We could wait to buy seedlings in the nursery, but the varieties will be limited. To grow the plants of our dreams, we start with seeds, especially for tomatoes, eggplant, peppers, basil, corn, melon and squash.
"Starting plants from seed is easy, satisfying and fun," says Renee Shepherd, owner of Renee's Garden Seeds of Felton, Calif., one of the best-known seed merchants in the country.
"Throughout California, growing plants directly from seed is one of the simplest and most productive ways to have a kitchen garden of tasty veggies or flower garden of lovely bouquets," says Shepherd, who specializes in heirloom vegetables, herbs and flowers.

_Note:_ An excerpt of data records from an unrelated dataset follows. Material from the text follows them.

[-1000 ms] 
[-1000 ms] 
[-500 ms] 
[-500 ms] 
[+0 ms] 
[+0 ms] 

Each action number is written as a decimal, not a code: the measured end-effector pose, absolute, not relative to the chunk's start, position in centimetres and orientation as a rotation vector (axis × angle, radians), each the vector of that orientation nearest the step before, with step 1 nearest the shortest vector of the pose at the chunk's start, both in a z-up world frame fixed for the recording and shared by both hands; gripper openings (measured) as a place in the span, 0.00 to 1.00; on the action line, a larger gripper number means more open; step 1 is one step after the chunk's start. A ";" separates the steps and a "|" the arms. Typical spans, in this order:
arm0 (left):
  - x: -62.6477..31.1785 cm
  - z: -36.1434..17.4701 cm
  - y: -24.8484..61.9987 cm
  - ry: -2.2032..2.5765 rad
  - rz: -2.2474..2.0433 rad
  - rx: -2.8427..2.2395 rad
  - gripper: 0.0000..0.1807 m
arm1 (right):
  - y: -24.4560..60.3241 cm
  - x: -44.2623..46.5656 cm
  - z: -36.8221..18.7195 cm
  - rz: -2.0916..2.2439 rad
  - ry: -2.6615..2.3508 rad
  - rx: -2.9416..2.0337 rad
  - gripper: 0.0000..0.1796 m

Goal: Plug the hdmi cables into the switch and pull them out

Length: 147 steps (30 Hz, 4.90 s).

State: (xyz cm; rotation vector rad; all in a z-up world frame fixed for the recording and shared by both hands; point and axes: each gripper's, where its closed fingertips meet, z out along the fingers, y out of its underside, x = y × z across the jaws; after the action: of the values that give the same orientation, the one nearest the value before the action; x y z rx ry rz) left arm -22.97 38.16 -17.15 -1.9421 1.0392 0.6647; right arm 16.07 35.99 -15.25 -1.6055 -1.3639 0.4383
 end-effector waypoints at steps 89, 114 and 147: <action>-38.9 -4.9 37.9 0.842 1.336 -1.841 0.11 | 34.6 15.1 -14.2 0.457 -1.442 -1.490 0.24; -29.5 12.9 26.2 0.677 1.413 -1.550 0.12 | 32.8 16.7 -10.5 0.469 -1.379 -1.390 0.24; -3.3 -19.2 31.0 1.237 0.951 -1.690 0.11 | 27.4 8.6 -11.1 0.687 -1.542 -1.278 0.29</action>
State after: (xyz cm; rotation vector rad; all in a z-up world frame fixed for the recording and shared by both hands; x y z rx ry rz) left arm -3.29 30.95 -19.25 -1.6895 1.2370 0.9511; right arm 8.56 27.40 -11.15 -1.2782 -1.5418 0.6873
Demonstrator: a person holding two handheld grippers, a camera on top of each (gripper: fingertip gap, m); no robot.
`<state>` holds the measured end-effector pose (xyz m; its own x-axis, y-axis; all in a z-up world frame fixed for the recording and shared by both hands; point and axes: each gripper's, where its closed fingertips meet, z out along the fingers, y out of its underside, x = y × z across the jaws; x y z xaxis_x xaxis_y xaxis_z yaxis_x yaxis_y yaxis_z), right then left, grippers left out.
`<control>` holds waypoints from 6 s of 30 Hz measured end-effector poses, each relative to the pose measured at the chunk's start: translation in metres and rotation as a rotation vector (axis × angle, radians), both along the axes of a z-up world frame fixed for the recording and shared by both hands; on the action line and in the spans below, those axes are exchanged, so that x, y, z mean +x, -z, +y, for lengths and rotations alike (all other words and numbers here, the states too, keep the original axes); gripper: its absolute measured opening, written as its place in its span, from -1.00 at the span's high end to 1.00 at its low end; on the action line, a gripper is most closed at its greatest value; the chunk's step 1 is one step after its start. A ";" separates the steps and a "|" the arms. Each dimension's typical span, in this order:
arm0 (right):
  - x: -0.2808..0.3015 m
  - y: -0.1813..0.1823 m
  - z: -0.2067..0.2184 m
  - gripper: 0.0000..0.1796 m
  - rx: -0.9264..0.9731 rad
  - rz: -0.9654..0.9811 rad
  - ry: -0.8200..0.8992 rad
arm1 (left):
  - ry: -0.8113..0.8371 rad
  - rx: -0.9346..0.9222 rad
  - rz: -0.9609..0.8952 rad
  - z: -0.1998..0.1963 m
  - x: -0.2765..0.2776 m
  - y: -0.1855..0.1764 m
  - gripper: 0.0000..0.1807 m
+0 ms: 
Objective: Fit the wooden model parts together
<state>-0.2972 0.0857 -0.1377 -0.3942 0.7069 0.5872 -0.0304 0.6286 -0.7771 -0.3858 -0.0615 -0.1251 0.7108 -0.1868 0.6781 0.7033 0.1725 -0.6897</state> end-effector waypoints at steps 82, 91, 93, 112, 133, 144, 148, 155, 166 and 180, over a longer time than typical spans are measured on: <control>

This is the perfect month to order seeds and get started. Seeds can be purchased at garden centers or through online or mail-order catalogs. Seed packets offer the best advice on when to sow, how deep, light exposure, when to transplant and other tips. Here are some basics to get you started:
Gather your garden planting supplies
- Buy the best and highest quality seed. Read the envelope for the best planting instructions for that particular seed.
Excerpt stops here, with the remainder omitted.